In a few cases, sometimes a person didn't give a rating for a given feature. This is represented as 0's in the lists above. For example, the 4th person in group 2 didn't give responses for features 1 and 2 and only responded to feature 3 (here, with a rating of "4"). I have no way to know why people occasionally did that. (Not always the same person, not always the same question.)

Question: If I want to do Welch's unequal variances t-test for the responses of the two groups to each feature, how should I treat the item nonresponses? In concrete terms, if I use Python SciPy's stats.ttest_ind and pass it two lists of values (one for each group's responses to a given feature question, or in other words, for a row in the two dictionaries of responses shown above), then which of the following is the correction approach?

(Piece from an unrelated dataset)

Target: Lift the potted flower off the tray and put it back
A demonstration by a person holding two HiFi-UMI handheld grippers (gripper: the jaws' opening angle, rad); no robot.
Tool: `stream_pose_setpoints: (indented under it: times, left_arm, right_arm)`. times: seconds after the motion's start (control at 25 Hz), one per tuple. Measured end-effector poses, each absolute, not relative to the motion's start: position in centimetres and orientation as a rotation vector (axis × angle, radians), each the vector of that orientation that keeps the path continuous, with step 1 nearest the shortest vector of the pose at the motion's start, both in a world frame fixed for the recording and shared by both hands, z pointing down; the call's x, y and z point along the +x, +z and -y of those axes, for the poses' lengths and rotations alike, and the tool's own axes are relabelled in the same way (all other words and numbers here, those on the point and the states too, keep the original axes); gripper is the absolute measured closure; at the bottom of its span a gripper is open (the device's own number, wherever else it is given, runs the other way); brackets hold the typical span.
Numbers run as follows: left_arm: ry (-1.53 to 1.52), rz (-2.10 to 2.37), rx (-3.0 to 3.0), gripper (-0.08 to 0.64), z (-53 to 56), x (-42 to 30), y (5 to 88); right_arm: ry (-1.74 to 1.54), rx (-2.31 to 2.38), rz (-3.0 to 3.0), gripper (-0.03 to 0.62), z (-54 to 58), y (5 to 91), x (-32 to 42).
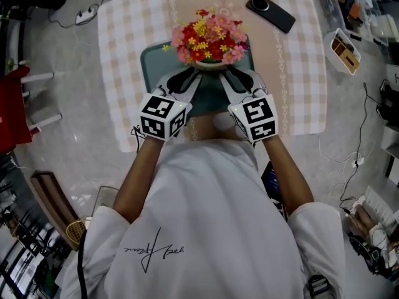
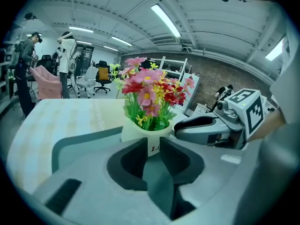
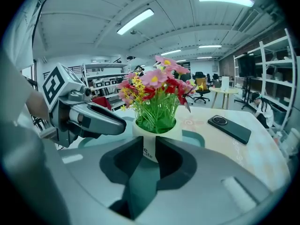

  1. leave the 0's in the lists of values passed to stats.ttest_ind
  2. remove the 0's from the lists of values passed to stats.ttest_ind

On the one hand, I can argue that removing the 0's is correct because they are not actual responses—they are just place holders we used to code the results. On the other hand, if the 0's are removed, then it seems like it would change the sample mean for one or the other group in the t-test calculation, because there would be fewer responses than there are people in the subgroup.

I don't know enough statistics to know whether what's right. Can someone please explain what the right thing to do is in this situation?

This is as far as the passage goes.